Creating mass databases for commercial use is an extremely profitable and very easy activity.
But there are many questions.
Can an American interest company collect personal data from European citizens in order to set up databases for commercial purposes? Such an activity is part of the territorial scope of the General Regulation and what opportunities European citizens have to protect their rights.17;
B. has processed biometric data of these persons.
Many will argue that processing biometric data for crime purposes is legal and even necessary. Not coincidentally, proponents of using the Clearview application point to how many cases of child victims have been clarified, thanks to the possibilities it offers.
However, this is not an application that allows prosecutors to process biometric data. The biometric identification is done by Clearview itself and is offered ready to anyone interested and in any possible way. Even with a simple mobile app.
In this sense, the legitimacy of biometric data processing should be judged on the same basis regardless of whether the user is John Catsimatidis or Interpol.
C. has created a, commonly accepted, state-of-the-Article application for face recognition, which it sells along with its database, both in Europe and in markets around the world.
We must not forget that face recognition technologies tend to become an existential issue for human rights Europe. After its initial leak information that the 5-year ban on the use of these technologies in public places is being considered, the Commission has finally removed the relevant wording from text of the "white book" on Artificial Intelligence published on 19-2-2020. Europe does not seem to be sure how privacy and privacy rights can be reconciled with the unlimited possibilities of these technologies.

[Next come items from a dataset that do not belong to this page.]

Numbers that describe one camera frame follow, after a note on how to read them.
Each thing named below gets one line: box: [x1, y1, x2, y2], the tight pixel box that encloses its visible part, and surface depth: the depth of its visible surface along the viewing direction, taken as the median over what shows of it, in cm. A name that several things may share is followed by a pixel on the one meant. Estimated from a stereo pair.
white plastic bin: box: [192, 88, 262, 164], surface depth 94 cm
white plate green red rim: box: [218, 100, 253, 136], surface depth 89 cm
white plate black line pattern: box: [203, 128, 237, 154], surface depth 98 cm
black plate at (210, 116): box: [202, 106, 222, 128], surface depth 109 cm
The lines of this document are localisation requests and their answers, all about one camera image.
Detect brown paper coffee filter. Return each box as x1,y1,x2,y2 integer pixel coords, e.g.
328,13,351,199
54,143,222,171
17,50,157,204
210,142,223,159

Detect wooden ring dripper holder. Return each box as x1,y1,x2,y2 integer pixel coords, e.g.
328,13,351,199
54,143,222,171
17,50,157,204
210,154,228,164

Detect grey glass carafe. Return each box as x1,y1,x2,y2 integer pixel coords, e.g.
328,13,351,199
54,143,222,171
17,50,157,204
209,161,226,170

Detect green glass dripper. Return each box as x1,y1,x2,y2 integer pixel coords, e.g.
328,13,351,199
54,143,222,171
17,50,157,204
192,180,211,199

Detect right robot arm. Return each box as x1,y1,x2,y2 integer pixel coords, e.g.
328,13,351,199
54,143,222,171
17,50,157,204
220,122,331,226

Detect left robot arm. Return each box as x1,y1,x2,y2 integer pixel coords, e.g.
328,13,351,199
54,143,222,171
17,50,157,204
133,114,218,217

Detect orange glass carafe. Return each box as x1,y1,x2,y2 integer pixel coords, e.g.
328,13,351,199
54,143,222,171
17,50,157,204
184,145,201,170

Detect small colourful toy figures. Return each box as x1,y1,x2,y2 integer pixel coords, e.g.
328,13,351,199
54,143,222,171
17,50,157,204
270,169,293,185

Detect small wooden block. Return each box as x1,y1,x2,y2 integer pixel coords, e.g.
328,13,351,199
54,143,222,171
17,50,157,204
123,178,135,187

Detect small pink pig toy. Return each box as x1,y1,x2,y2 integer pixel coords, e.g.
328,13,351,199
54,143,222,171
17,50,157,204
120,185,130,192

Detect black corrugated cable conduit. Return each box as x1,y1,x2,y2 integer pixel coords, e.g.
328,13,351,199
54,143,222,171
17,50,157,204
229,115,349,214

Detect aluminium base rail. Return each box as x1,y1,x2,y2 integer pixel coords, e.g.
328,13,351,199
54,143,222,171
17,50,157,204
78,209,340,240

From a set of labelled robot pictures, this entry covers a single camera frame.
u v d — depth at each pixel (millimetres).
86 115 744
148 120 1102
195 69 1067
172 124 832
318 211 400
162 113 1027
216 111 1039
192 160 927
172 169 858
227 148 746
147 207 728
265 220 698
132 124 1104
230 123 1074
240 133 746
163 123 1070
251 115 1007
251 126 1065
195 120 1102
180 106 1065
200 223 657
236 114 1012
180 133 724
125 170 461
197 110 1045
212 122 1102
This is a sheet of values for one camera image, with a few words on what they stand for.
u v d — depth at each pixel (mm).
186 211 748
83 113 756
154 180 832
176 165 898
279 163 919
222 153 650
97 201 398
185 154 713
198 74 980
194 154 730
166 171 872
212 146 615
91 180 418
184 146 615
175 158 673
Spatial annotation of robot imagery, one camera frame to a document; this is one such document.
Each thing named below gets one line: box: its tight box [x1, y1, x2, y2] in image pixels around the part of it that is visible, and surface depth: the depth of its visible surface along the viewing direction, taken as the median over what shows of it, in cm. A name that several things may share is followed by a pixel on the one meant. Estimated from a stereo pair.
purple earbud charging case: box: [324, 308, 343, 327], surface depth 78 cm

As has been eloquently stated by Union officials, if Europe does not move forward with these technologies, it risks becoming the backbone of technological developments, against giants that bend little (US) or not at all (China) from similar dilemmas.

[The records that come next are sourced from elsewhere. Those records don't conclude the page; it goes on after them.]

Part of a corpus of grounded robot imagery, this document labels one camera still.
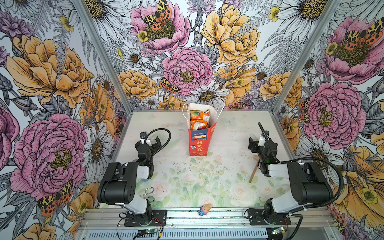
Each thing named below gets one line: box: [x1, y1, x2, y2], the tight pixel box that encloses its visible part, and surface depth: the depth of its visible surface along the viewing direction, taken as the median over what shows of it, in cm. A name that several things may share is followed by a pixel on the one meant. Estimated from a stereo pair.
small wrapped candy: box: [197, 203, 212, 217], surface depth 76 cm
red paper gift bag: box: [182, 103, 225, 157], surface depth 89 cm
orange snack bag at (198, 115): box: [190, 109, 211, 121], surface depth 92 cm
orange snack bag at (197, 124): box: [190, 120, 209, 131], surface depth 83 cm
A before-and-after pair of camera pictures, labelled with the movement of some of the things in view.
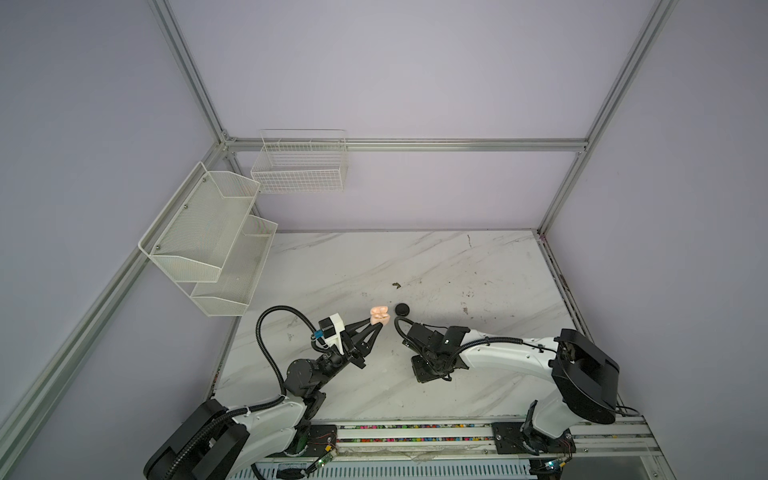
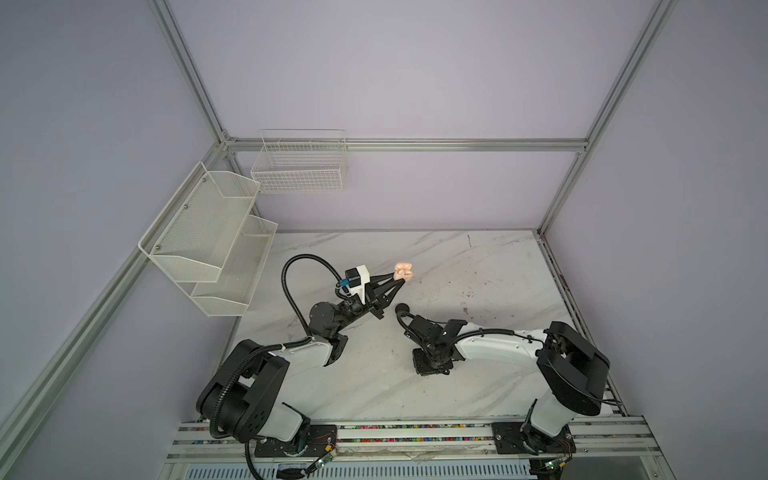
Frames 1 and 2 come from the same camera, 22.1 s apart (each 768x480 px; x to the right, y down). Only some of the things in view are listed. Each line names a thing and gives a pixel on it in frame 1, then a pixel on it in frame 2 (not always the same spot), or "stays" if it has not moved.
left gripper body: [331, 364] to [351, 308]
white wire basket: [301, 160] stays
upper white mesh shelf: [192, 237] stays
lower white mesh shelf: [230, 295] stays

"These technologies do not operate legally" A spokesman for the commission said on February 12, commenting on Clearview AI's practices. "The use of personal data falls within the strict rules of the ICCPR, which requires a well-established legal basis and legitimate purposes."
In the theoretical approach we all agree, but in practice how sure are we that this is the case?
How optimistic can we be that Europe has a response to practices like Clearview AI?